- _HOW TO COMPLETE THIS TASK_:
Copy out every line of the data that has the word "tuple" somewhere in it.

- _DATA TO EXAMINE_:
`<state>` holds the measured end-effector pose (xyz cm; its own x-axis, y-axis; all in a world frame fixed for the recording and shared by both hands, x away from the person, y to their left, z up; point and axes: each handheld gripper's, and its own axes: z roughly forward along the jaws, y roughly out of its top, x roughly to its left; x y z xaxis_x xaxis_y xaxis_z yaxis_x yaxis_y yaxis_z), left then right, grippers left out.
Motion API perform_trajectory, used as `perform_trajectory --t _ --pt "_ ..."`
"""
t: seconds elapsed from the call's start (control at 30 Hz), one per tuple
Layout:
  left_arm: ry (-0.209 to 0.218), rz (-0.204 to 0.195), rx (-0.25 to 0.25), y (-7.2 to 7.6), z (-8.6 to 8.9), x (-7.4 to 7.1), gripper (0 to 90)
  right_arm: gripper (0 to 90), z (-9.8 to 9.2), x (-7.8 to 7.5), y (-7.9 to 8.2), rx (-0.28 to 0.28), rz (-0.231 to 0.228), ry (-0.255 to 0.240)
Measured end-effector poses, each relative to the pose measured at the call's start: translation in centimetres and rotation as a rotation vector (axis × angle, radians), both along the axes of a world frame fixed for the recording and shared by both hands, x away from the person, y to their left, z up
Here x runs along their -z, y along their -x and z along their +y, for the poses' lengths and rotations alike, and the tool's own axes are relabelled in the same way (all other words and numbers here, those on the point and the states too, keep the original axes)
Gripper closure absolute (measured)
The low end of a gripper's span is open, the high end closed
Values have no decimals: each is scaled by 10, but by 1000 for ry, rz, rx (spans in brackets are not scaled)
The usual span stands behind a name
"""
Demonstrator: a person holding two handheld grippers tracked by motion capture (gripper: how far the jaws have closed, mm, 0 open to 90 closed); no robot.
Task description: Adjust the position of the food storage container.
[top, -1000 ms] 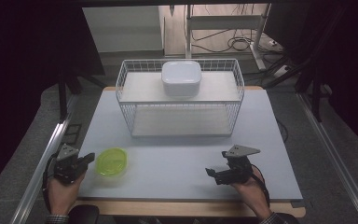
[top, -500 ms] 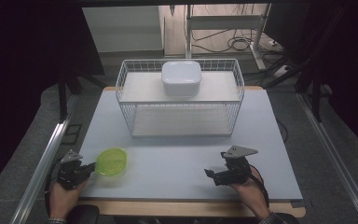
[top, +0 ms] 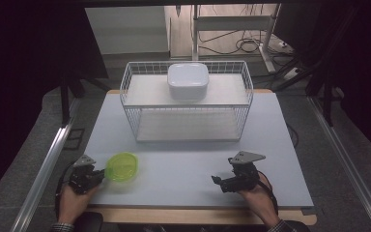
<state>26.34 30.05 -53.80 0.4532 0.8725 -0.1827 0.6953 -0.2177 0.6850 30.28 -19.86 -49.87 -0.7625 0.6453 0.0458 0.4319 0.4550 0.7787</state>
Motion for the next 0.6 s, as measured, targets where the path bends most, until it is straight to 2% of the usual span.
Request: perform_trajectory --t 0.23,0.47,0.6 --pt "-19 8 55 -4 -19 -1 899 76 1 1 0 1 0 5" --pt "-26 17 88 -6 -28 -1 899 76 1 1 0 0 1 7" --pt "-16 9 106 -9 -34 -1 899 76 1 2 -1 0 3 7"
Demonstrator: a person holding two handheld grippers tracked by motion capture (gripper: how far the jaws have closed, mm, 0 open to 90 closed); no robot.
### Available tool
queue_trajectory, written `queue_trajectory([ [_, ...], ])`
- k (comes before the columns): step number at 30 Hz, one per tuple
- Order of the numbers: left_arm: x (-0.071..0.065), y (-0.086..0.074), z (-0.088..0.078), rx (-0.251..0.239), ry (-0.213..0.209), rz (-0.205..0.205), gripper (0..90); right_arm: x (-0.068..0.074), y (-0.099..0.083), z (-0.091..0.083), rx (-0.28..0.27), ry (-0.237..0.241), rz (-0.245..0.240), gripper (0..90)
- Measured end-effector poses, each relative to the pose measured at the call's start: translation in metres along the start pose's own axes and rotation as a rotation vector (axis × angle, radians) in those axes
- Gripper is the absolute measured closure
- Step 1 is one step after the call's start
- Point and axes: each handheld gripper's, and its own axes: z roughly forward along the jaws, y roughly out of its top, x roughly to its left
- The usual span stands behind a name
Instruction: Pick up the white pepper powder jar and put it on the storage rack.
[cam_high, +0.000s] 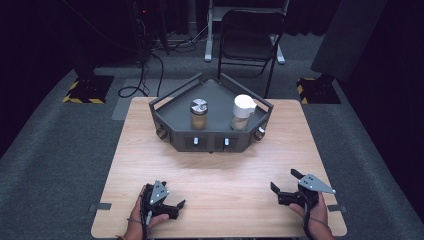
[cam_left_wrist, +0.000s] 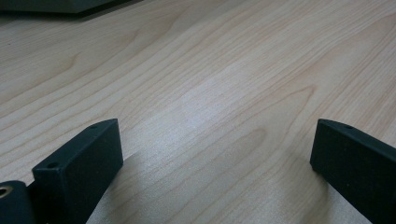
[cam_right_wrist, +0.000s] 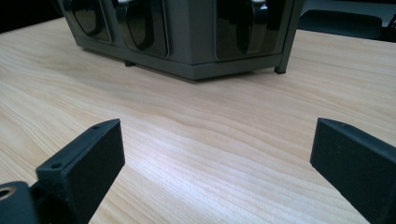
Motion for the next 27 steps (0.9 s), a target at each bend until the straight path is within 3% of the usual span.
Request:
queue_trajectory([
  [27,0.0,0.0,0.0,0.0,0.0,0.0,2.3,0.0,-0.017,0.011,0.103,0.001,0.019,2.7],
])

- _FINAL ANSWER_:
t: seconds elapsed from the call's start (control at 30 Hz), one per tuple
- k (comes before the columns): step number at 30 Hz, one per tuple

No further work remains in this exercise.